Jenny Brown, a tax examiner with the Internal Revenue Service, has already gone through three furlough days this year that cost her $200 each on top of 27 months of a pay freeze. Now she faces the possibility of more furlough days if the government shuts down. Meanwhile, she and her coworkers just found out that their health insurance premiums will be going up 3.7 percent. “Financially it hurts me,” she told ThinkProgress. If she is indeed furloughed, “I will have to change my spending” to be able to pay her bills, she said. “I won’t be doing anything extra.”

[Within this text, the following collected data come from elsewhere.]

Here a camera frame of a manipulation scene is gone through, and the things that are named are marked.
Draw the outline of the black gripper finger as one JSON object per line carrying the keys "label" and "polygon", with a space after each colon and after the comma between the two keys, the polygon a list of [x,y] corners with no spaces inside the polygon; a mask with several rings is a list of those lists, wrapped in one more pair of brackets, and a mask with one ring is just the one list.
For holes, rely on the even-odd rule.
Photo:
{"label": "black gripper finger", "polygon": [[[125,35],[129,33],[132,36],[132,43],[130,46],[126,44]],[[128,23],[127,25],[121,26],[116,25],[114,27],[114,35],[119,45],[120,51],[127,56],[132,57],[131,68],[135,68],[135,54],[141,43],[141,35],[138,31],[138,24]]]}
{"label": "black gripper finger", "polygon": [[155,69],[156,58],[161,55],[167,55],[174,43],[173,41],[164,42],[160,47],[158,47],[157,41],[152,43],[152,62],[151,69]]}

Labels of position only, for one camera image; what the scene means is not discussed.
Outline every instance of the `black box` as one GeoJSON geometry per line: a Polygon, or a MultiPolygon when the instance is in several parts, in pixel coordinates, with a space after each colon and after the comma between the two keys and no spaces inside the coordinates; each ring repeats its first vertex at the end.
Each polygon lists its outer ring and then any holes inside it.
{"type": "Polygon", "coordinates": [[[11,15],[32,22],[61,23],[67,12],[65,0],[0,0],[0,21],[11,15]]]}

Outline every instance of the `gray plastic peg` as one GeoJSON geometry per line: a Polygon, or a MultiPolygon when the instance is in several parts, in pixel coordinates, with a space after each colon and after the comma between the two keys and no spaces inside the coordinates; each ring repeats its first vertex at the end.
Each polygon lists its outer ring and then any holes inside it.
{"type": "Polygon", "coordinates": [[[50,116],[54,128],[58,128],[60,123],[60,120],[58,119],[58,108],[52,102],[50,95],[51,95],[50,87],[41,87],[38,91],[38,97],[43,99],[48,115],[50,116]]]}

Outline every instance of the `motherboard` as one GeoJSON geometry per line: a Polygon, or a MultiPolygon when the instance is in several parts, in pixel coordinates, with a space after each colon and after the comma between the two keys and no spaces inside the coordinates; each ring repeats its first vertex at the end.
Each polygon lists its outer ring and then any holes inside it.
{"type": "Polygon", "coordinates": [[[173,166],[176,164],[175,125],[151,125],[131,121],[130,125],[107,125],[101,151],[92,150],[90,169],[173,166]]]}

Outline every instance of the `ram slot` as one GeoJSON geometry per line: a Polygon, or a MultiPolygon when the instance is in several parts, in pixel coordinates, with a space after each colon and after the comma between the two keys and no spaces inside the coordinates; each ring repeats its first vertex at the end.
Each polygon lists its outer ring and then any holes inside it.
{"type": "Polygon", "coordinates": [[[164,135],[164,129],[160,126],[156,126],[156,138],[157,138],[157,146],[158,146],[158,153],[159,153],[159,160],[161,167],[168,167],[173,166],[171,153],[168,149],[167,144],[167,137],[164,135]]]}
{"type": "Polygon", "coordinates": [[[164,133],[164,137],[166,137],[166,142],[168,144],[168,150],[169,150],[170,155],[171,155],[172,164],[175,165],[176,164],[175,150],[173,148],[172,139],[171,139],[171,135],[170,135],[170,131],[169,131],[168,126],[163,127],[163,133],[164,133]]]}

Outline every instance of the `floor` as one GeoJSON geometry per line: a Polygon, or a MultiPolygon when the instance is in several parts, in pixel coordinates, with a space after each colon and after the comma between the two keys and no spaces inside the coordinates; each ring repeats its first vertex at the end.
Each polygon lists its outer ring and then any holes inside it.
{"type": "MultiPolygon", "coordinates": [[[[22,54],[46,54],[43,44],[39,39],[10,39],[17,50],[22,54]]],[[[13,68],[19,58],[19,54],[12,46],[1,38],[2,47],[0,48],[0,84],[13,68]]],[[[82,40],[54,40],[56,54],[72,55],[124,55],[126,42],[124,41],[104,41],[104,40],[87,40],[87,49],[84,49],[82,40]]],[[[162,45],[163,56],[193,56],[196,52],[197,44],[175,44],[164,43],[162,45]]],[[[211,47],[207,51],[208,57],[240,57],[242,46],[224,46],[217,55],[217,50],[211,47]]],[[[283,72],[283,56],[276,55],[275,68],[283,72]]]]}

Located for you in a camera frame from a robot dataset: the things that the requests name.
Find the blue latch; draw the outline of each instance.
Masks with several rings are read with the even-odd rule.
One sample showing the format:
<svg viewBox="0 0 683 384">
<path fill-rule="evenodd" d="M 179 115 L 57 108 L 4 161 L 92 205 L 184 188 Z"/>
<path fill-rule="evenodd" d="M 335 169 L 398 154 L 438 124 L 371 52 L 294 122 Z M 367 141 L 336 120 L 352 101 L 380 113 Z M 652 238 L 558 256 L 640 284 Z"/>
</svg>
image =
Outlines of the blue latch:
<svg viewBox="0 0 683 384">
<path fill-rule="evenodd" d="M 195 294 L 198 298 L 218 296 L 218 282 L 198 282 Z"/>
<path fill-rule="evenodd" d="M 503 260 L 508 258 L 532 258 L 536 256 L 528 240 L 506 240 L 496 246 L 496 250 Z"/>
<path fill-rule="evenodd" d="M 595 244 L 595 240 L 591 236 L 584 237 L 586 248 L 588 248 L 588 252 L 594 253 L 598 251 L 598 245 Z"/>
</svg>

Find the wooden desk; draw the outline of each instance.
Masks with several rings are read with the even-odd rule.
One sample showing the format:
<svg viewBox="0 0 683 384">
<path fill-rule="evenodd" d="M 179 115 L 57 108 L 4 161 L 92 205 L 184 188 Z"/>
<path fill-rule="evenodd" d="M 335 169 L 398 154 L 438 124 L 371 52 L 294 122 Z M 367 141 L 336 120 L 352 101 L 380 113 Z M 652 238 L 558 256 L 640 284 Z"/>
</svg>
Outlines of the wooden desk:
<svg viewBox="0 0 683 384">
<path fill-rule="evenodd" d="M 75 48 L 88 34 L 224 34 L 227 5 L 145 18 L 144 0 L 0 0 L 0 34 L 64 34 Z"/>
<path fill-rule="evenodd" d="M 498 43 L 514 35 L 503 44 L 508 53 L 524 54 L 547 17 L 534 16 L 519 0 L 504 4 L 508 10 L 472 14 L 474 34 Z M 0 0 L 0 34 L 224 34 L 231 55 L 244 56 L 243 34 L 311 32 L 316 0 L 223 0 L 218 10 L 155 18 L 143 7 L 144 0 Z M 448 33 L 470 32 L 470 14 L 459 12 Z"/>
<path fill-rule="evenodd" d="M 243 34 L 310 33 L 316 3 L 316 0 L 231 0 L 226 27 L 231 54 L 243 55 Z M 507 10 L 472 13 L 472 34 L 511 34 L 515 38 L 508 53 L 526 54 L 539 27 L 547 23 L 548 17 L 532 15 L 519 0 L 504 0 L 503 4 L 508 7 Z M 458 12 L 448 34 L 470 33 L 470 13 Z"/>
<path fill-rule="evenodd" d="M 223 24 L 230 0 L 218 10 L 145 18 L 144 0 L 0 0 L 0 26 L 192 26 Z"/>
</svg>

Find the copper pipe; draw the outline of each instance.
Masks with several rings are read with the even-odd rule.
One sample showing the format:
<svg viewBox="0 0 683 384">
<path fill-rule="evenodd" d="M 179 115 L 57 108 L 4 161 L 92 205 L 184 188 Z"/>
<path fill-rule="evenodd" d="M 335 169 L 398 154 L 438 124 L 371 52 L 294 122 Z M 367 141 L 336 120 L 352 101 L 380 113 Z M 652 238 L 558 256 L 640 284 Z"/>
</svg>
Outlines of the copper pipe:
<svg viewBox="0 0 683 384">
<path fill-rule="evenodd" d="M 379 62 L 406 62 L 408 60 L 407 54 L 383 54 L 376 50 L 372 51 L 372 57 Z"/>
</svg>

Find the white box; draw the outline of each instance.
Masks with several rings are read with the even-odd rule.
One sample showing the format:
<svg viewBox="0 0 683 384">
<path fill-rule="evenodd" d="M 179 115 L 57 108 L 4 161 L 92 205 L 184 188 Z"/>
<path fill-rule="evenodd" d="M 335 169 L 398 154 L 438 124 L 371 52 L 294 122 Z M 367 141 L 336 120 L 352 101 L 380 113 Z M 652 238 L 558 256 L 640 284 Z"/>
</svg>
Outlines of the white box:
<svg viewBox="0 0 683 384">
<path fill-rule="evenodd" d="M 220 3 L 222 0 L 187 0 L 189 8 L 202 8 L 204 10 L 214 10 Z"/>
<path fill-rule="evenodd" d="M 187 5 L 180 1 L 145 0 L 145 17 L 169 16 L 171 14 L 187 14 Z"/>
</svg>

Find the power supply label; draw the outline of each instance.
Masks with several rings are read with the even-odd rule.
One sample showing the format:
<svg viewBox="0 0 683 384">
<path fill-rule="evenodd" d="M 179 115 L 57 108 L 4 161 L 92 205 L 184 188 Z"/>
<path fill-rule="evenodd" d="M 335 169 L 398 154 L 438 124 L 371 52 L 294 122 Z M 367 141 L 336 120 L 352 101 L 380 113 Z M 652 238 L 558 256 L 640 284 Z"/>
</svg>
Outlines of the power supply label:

Her coworkers are also watching the news apprehensively. “We’re all just middle class employees trying to get by payday to payday.” Her coworkers are “scared to death” and frustrated that they will be kept from doing their work, which helps bring in money for the government and reduce the deficit. “Nobody knows whether to get up and go to work in the morning or not and that’s a scary feeling,” she said. “I’ll be up until midnight watching TV, trying to figure this all out.”
Dennis Demay, who works in the Department of Labor, is one of about 1,400 department employees who will be furloughed come Tuesday morning if the government shuts down. “I’ve got bills like everybody else,” he told ThinkProgress. On top of potentially missing out on paychecks for as long as the government is closed, he and his coworkers haven’t gotten a pay raise in three years while insurance premiums and other costs have risen. “I’m taking home less money than I did in 2011,” he said. “I think a pretty accurate description of how I feel is pissed off,” he added.
Beyond financial concerns, the uncertainty of just not knowing whether they’ll be showing up for work on Tuesday has been wearing on his team. “You had worry, you had anxiety,” he said. “I think today it’s angry. People are tired of it.” The emotional distress is impacting people’s productivity at work and the possibility of a shutdown is even blocking some work from getting done. Some coworkers have hesitated to set up appointments for this week in case no one comes to work. Demay himself spent all of Monday dealing with the shutdown and spent most of his time the past couple of weeks on it too.